## [INSTRUCTIONS FOR THE TASK]
When the string "document" occurs in a line of the records, show that line.

## [SOURCE INFORMATION]
----

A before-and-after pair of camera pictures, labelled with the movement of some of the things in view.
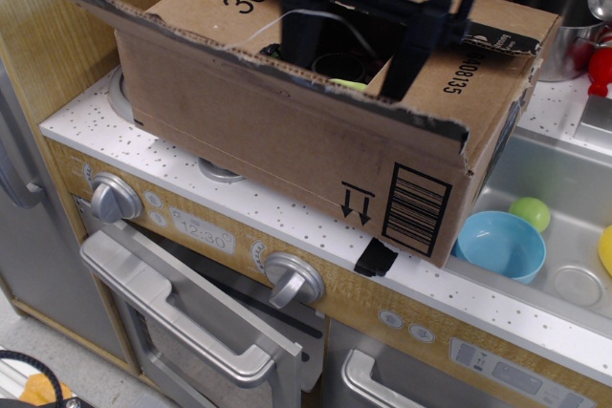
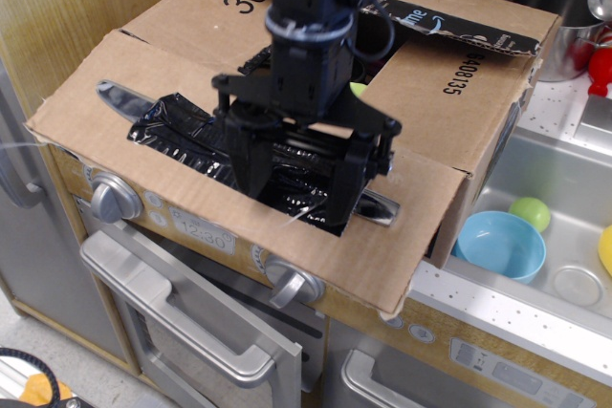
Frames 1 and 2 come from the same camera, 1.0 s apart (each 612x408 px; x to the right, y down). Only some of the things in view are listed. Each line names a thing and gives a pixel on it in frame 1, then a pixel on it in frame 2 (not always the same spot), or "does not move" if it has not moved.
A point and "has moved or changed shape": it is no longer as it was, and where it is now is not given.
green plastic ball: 534,210 does not move
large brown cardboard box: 205,75 has moved or changed shape
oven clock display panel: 202,229 does not move
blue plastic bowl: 501,243 does not move
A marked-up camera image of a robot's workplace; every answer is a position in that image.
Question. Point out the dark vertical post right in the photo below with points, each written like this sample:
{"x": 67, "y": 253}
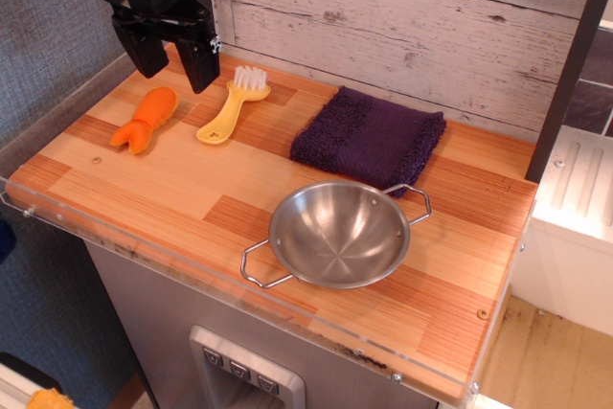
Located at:
{"x": 569, "y": 77}

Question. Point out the silver metal bowl with handles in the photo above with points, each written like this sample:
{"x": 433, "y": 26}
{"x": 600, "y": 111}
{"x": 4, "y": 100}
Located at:
{"x": 342, "y": 234}

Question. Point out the clear acrylic guard rail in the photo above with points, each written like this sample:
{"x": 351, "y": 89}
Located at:
{"x": 375, "y": 319}

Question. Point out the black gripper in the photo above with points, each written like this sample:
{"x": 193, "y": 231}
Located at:
{"x": 143, "y": 25}

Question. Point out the grey toy fridge cabinet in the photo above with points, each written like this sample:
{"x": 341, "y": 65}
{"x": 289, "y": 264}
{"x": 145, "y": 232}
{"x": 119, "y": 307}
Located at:
{"x": 157, "y": 312}

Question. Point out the silver dispenser panel with buttons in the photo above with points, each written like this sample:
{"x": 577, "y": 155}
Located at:
{"x": 232, "y": 376}

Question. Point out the orange object bottom left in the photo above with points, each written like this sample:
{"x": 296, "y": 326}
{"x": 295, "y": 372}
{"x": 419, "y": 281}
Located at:
{"x": 49, "y": 399}

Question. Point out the purple folded towel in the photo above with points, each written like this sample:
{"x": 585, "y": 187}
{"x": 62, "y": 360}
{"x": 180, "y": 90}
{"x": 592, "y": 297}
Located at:
{"x": 370, "y": 140}

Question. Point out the yellow brush white bristles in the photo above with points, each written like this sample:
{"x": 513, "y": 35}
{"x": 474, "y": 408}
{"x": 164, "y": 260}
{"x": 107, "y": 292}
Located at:
{"x": 249, "y": 84}

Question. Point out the orange plush toy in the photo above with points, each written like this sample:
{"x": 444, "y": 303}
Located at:
{"x": 154, "y": 110}

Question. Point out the white toy sink unit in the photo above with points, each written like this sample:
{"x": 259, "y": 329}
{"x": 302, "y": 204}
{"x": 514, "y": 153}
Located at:
{"x": 564, "y": 264}

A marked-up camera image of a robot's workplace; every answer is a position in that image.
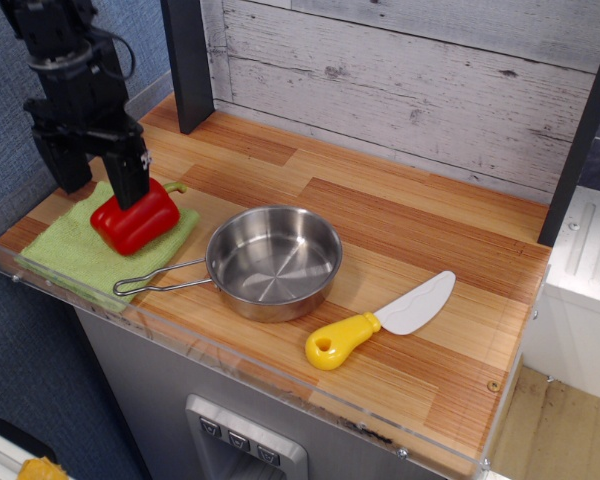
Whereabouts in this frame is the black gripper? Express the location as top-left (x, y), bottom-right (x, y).
top-left (24, 57), bottom-right (151, 210)

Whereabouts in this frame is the red toy bell pepper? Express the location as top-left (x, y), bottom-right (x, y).
top-left (90, 179), bottom-right (187, 256)

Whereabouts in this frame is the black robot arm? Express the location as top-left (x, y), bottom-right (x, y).
top-left (0, 1), bottom-right (150, 210)

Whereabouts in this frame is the green folded cloth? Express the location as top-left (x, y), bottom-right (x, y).
top-left (18, 181), bottom-right (200, 313)

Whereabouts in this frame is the grey cabinet front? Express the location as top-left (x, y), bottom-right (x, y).
top-left (73, 305), bottom-right (431, 480)

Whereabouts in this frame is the yellow object bottom left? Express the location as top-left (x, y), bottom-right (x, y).
top-left (16, 457), bottom-right (70, 480)

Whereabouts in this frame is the silver dispenser panel with buttons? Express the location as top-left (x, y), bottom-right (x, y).
top-left (185, 394), bottom-right (309, 479)

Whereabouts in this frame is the white appliance at right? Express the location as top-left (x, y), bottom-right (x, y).
top-left (521, 187), bottom-right (600, 397)

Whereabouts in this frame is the dark left shelf post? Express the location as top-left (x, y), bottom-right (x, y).
top-left (160, 0), bottom-right (215, 134)

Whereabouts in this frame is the dark shelf post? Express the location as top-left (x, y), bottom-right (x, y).
top-left (537, 64), bottom-right (600, 247)
top-left (160, 0), bottom-right (215, 134)

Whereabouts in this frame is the steel pan with wire handle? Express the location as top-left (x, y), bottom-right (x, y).
top-left (113, 205), bottom-right (343, 323)

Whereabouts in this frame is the clear acrylic guard rail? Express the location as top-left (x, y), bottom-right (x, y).
top-left (0, 74), bottom-right (551, 476)

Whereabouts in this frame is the yellow handled toy knife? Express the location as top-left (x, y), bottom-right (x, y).
top-left (305, 271), bottom-right (456, 371)

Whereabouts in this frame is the dark right shelf post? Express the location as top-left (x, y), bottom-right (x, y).
top-left (537, 64), bottom-right (600, 247)

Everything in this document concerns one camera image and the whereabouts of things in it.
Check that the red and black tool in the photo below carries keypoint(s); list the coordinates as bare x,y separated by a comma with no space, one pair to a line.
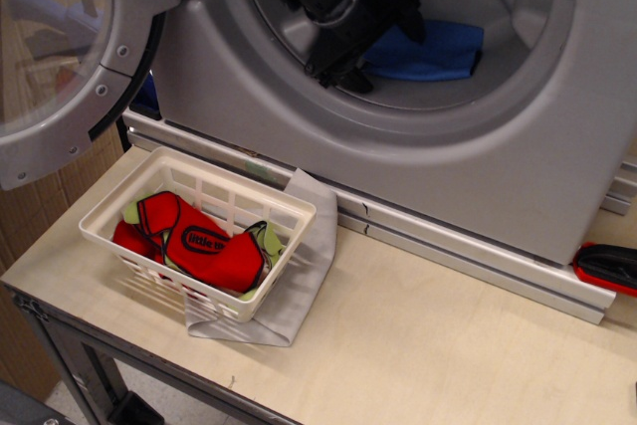
607,266

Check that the grey toy washing machine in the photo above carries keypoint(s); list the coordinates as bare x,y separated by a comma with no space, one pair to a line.
521,153

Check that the blue cloth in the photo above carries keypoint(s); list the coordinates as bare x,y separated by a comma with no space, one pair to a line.
450,52

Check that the round transparent machine door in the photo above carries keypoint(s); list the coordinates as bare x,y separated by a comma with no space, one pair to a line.
68,70

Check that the red little tikes garment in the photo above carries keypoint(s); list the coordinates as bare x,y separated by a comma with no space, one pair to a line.
209,246

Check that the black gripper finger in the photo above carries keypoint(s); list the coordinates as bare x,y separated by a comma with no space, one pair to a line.
411,23
354,81

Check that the metal table frame leg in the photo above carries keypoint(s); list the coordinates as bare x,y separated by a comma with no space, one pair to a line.
91,376

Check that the grey folded cloth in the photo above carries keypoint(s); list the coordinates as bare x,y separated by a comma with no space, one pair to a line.
281,315

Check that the aluminium extrusion rail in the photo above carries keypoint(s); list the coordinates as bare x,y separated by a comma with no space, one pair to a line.
520,273

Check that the white plastic laundry basket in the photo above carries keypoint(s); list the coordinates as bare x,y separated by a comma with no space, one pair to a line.
210,235

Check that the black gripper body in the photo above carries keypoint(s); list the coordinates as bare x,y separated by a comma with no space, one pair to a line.
342,43

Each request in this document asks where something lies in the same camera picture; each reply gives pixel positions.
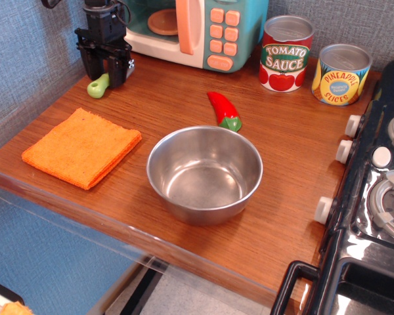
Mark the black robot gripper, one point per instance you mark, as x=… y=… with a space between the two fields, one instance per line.
x=104 y=40

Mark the green handled grey spatula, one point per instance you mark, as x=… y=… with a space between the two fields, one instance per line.
x=97 y=88

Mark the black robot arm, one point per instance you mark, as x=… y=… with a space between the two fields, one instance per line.
x=98 y=2

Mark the red toy chili pepper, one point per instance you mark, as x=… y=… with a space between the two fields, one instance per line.
x=226 y=113

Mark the orange folded cloth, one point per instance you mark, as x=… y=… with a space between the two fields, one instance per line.
x=82 y=149

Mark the teal toy microwave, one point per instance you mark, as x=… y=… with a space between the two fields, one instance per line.
x=213 y=35

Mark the stainless steel bowl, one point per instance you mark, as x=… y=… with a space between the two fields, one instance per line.
x=204 y=175

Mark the tomato sauce can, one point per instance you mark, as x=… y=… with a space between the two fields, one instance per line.
x=285 y=51

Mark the pineapple slices can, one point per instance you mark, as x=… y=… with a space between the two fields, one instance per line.
x=340 y=74

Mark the white stove knob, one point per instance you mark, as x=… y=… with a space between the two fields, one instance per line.
x=352 y=125
x=343 y=151
x=324 y=206

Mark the orange object at corner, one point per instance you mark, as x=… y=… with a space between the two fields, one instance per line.
x=15 y=308

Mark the white stove button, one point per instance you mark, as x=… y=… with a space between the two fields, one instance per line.
x=381 y=157

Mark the black toy stove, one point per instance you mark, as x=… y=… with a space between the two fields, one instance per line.
x=356 y=268

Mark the black oven door handle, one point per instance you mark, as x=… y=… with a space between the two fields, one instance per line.
x=295 y=271

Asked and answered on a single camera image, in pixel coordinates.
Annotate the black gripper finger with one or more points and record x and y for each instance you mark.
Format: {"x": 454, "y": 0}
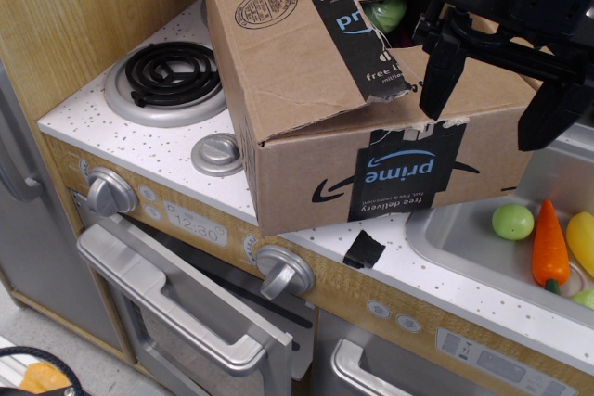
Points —
{"x": 555, "y": 107}
{"x": 446, "y": 62}

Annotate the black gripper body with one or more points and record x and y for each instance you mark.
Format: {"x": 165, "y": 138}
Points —
{"x": 548, "y": 40}

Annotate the large cardboard prime box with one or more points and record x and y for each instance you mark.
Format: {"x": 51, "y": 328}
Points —
{"x": 326, "y": 111}

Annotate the green toy inside box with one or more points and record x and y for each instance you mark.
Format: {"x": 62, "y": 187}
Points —
{"x": 386, "y": 15}

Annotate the green toy ball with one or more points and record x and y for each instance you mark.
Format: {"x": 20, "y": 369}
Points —
{"x": 513, "y": 221}

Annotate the yellow toy vegetable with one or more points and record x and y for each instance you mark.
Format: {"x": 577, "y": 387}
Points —
{"x": 579, "y": 234}

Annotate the orange toy carrot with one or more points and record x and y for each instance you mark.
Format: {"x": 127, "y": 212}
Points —
{"x": 550, "y": 259}

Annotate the silver sink basin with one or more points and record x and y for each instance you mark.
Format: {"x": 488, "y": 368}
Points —
{"x": 461, "y": 237}

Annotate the light green toy piece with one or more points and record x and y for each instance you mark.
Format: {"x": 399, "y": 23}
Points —
{"x": 585, "y": 298}

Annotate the black tape piece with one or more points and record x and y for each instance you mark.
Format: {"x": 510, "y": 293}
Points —
{"x": 364, "y": 252}

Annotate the grey countertop knob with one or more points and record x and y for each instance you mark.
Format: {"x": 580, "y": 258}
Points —
{"x": 217, "y": 155}

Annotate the grey right stove knob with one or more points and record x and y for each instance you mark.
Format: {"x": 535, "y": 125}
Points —
{"x": 283, "y": 270}

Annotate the grey stove knob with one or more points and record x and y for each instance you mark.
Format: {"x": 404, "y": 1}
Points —
{"x": 283, "y": 270}
{"x": 109, "y": 193}

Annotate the black coil stove burner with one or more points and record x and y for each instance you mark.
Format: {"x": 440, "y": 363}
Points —
{"x": 166, "y": 85}

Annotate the grey dishwasher door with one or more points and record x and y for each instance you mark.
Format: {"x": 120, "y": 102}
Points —
{"x": 352, "y": 361}

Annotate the grey oven door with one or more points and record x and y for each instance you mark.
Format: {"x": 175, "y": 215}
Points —
{"x": 199, "y": 325}

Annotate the grey left stove knob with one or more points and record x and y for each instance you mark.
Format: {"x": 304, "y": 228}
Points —
{"x": 109, "y": 193}

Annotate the grey toy fridge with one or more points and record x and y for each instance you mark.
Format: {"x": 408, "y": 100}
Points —
{"x": 40, "y": 263}

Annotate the black-rimmed bin with orange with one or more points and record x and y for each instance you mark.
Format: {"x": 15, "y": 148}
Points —
{"x": 48, "y": 376}

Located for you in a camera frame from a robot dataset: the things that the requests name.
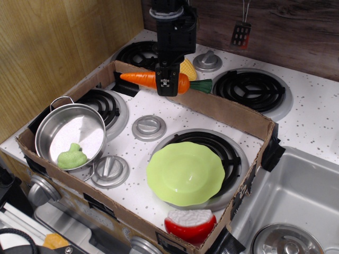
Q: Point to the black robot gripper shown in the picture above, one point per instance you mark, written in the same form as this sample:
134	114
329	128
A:
176	37

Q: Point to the orange toy carrot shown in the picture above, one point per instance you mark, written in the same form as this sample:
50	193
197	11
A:
148	80

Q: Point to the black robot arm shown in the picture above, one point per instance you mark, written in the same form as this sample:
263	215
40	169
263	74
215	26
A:
176	27

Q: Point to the light green plastic plate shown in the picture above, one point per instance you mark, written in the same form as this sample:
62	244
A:
185	174

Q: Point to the yellow toy corn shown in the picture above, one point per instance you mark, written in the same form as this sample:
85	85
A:
187	68

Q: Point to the back left black burner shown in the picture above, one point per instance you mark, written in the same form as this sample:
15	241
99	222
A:
140	54

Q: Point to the black burner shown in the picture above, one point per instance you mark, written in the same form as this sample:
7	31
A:
257	89
140	54
233	159
111	107

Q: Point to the back silver stove knob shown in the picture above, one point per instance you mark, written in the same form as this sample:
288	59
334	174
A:
207	62

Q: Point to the silver stove knob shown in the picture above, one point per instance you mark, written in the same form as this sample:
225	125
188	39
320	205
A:
207	62
110	172
149	128

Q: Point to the brown cardboard fence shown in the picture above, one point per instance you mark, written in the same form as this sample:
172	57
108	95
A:
134	205

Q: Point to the middle silver stove knob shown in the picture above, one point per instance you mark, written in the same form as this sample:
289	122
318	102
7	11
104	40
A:
149	128

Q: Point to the front left black burner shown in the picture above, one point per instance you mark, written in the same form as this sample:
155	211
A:
111	107

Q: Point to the hanging metal spatula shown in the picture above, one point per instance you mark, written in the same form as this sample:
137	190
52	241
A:
241	31

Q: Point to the back right black burner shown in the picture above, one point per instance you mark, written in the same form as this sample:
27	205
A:
257	89

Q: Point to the silver metal pot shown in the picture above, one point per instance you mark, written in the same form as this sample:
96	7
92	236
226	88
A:
71	127

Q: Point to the front silver stove knob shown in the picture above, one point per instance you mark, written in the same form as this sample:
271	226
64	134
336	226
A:
110	172

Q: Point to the front right black burner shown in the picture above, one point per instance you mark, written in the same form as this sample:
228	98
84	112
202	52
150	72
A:
233	159

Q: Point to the green toy vegetable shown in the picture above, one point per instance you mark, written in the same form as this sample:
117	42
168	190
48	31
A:
73	158

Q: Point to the red bowl of rice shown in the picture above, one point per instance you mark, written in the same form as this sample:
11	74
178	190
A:
192	226

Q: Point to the left oven front knob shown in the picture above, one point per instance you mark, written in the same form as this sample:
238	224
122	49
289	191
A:
42	191

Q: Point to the oven knob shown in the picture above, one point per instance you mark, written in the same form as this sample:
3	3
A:
142	246
42	191

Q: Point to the lower oven front knob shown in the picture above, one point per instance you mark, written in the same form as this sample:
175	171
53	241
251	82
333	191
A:
142	246

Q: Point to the silver metal sink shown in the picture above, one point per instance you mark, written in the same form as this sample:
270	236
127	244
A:
302	190

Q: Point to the silver pot lid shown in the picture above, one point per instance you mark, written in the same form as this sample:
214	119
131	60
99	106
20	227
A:
284	238

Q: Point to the yellow toy piece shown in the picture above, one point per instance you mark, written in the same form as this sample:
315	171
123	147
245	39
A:
55	241

----

## [OUTPUT FOR THIS TASK]
Everything in this document concerns one camera image and the whereabouts of things in it.
Each request in this document asks where something lies in the same camera picture; each reply gives pixel positions.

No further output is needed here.